ABCBy Charles Cohon
Editor’s Note: In the February 2015 issue of Agency Sales we described MANA’s continuing outreach to the academic community through MANA President and CEO Charles Cohon’s service as a judge for Professor Craig Wortmann’s “The Hard Sell” case-based sales presentation contest at the University of Chicago’s Booth School of Business. MANA’s outreach continues this month by discussing manufacturers’ representatives with Professor Eric Baron’s “Entrepreneurial Selling” class at New York’s Columbia Business School.
“ABC” is not “Always Be Closing,” Professor Eric Baron tells his Columbia University Business School “Entrepreneurial Selling” class. That kind of high-pressure, manipulative sales technique is a relic left over from the 1992 film, Glengarry Glen Ross. The correct “ABC” is “Always Be Collecting” information about your customers’ needs. Do that so you can provide consultative solutions, says Baron, who also recommends that his students build credibility and rapport by occasionally identifying and offering solutions for customer problems for which the salesperson’s company is not the solution provider.
Baron also sees the value in making sure his students know all they can about outsourcing the sales function. That’s why this spring he invited MANA’s Cohon to spend an hour discussing manufacturers’ reps with his students.
“To run a business you need to understand law, but you don’t have to be a lawyer. You need to understand accounting, but you don’t need to be an accountant,” explained Cohon. “You need to understand sales through courses like Professor Baron’s,” Cohon continued, “but once you understand sales, you don’t necessarily need to be your company’s sales force. You can outsource the sales function just like you outsource legal and accounting needs.”

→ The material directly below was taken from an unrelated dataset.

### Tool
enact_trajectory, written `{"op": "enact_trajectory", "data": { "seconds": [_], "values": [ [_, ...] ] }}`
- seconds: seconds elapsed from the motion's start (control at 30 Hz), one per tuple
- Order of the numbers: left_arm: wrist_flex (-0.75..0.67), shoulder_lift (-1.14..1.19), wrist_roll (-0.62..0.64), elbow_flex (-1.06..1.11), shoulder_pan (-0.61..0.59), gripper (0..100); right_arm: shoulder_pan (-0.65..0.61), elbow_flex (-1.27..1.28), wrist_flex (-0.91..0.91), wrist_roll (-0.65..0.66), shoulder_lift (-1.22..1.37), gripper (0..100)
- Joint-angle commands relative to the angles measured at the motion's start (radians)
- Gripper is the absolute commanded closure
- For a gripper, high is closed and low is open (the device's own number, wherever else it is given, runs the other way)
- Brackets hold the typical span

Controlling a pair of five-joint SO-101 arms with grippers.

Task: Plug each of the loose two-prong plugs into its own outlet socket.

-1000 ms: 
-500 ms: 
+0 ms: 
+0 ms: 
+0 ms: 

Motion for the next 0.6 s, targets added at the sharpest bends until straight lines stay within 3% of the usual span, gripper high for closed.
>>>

Cohon used MANA member Bill Yorston of Yorston Associates, Hellertown, Pennsylvania, as an example of how a representative’s line card of complementary, non-competing products adds value. The example was especially compelling because it was close to home for these New York City students as Cohon described how Yorston’s sales of one of his principals’ lamps for the Marriott Marquis Times Square’s new sign led to orders for two of his other principals.
If this comment from one student is any indication, MANA’s goal of positioning manufacturers’ representatives “front of mind” with students and academia was successful: “I like this new business sales model of outsourcing, which previously I never thought of.” She continued by expressing interest in learning more about manufacturers’ representatives: “It would be great to have it in more detail.”